▸ Exercise details: Count the lines below that include the word "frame", then give that number and no other words.

▸ Source material:
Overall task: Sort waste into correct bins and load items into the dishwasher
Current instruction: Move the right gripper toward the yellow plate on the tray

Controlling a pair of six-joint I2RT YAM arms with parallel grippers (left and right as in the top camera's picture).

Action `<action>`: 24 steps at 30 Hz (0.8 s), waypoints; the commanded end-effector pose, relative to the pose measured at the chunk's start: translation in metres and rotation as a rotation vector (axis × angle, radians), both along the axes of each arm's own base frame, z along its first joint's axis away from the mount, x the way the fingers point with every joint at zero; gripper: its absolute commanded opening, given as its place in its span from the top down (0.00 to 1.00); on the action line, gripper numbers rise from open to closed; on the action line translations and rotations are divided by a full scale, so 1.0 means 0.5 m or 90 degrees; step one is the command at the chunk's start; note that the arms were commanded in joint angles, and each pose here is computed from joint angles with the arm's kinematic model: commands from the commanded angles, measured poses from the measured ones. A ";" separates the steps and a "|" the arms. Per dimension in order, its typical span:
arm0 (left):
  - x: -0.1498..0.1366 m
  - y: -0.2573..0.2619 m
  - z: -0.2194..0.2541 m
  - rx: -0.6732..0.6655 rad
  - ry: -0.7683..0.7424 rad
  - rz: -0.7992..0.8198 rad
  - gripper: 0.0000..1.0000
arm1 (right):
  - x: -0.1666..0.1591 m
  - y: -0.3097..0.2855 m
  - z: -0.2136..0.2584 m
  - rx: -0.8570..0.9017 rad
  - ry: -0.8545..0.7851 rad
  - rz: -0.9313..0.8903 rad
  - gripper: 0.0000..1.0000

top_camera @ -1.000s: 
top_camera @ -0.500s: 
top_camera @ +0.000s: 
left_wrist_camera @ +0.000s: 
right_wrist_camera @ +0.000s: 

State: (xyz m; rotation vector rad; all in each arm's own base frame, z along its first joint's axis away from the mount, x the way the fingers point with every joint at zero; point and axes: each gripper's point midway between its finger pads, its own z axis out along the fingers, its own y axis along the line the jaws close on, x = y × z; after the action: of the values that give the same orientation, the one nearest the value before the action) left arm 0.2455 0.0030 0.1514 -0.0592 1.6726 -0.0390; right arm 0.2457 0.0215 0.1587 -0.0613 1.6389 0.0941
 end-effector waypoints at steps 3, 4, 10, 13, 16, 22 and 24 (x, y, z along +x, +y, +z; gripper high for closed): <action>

▸ Your solution: 2